• WHAT THE EXERCISE ASKS
Word for word, reproduce the data that follows.

• DATA BLOCK
▶

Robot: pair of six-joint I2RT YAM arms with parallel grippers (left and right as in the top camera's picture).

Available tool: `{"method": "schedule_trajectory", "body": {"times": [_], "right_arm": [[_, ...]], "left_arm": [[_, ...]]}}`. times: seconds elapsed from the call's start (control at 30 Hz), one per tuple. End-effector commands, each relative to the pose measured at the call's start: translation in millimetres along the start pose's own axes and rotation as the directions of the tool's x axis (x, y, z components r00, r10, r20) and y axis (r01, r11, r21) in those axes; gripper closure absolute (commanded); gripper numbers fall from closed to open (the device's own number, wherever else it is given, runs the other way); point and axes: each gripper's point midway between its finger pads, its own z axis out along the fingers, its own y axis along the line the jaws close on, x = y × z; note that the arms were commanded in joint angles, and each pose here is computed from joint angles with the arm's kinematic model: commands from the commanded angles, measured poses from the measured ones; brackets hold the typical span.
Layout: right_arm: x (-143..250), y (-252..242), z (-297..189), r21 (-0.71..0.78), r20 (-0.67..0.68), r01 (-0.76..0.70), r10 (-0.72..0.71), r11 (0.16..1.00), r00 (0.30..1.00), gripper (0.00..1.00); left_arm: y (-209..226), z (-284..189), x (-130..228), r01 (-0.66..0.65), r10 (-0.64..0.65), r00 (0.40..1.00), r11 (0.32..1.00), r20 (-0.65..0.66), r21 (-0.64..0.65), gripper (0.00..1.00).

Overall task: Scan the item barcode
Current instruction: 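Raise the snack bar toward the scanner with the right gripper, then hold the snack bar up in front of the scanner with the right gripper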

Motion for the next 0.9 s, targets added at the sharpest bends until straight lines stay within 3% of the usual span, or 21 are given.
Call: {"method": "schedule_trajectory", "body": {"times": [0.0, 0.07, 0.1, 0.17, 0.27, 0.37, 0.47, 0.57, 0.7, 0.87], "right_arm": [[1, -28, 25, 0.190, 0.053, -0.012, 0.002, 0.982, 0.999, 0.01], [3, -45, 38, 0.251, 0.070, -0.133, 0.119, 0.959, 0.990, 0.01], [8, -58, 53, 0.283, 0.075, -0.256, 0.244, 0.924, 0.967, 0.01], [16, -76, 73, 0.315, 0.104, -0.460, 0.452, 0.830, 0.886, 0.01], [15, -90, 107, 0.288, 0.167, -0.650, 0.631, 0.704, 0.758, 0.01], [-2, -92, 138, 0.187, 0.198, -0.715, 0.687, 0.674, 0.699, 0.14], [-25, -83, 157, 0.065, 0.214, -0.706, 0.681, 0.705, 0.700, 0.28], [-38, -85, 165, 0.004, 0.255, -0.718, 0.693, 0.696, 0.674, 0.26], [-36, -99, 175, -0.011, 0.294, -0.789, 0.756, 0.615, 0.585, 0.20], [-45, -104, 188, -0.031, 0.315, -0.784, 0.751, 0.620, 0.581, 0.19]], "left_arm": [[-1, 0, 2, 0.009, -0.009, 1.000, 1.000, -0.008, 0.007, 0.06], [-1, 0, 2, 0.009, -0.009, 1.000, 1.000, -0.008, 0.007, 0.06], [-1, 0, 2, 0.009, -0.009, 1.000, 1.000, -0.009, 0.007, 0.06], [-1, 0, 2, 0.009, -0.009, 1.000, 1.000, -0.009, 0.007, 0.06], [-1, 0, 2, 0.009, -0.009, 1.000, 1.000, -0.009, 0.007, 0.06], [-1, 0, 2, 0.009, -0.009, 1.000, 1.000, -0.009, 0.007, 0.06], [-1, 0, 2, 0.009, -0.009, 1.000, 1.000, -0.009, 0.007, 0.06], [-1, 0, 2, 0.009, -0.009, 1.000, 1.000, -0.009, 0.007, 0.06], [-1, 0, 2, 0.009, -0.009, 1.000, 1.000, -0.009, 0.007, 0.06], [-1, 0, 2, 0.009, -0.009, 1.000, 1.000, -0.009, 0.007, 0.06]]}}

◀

• RESPONSE AREA
Robot: pair of six-joint I2RT YAM arms with parallel grippers (left and right as in the top camera's picture).

Available tool: `{"method": "schedule_trajectory", "body": {"times": [_], "right_arm": [[_, ...]], "left_arm": [[_, ...]]}}`. times: seconds elapsed from the call's start (control at 30 Hz), one per tuple. End-effector commands, each relative to the pose measured at the call's start: translation in millimetres along the start pose's own axes and rotation as the directions of the tool's x axis (x, y, z components r00, r10, r20) and y axis (r01, r11, r21) in those axes; gripper closure absolute (commanded); gripper numbers fall from closed to open (the device's own number, wherever else it is given, runs the other way); point and axes: each gripper's point midway between its finger pads, its own z axis out along the fingers, its own y axis along the line the jaws close on, x = y × z; note that the arms were commanded in joint angles, and each pose here is computed from joint angles with the arm's kinematic model: commands from the commanded angles, measured poses from the measured ones; brackets hold the typical span.
Layout: right_arm: x (-143..250), y (-252..242), z (-297..189), r21 (-0.71..0.78), r20 (-0.67..0.68), r01 (-0.76..0.70), r10 (-0.72..0.71), r11 (0.16..1.00), r00 (0.30..1.00), gripper (0.00..1.00); left_arm: y (-209..226), z (-284..189), x (-130..228), r01 (-0.66..0.65), r10 (-0.64..0.65), r00 (0.40..1.00), r11 (0.32..1.00), r20 (-0.65..0.66), r21 (-0.64..0.65), gripper (0.00..1.00).

Overall task: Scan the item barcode
Current instruction: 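Raise the snack bar toward the scanner with the right gripper, then hold the snack bar up in front of the scanner with the right gripper
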
Motion for the next 0.9 s, targets added at the sharpest bends until straight lines stay within 3% of the usual span, or 21 are given.
Call: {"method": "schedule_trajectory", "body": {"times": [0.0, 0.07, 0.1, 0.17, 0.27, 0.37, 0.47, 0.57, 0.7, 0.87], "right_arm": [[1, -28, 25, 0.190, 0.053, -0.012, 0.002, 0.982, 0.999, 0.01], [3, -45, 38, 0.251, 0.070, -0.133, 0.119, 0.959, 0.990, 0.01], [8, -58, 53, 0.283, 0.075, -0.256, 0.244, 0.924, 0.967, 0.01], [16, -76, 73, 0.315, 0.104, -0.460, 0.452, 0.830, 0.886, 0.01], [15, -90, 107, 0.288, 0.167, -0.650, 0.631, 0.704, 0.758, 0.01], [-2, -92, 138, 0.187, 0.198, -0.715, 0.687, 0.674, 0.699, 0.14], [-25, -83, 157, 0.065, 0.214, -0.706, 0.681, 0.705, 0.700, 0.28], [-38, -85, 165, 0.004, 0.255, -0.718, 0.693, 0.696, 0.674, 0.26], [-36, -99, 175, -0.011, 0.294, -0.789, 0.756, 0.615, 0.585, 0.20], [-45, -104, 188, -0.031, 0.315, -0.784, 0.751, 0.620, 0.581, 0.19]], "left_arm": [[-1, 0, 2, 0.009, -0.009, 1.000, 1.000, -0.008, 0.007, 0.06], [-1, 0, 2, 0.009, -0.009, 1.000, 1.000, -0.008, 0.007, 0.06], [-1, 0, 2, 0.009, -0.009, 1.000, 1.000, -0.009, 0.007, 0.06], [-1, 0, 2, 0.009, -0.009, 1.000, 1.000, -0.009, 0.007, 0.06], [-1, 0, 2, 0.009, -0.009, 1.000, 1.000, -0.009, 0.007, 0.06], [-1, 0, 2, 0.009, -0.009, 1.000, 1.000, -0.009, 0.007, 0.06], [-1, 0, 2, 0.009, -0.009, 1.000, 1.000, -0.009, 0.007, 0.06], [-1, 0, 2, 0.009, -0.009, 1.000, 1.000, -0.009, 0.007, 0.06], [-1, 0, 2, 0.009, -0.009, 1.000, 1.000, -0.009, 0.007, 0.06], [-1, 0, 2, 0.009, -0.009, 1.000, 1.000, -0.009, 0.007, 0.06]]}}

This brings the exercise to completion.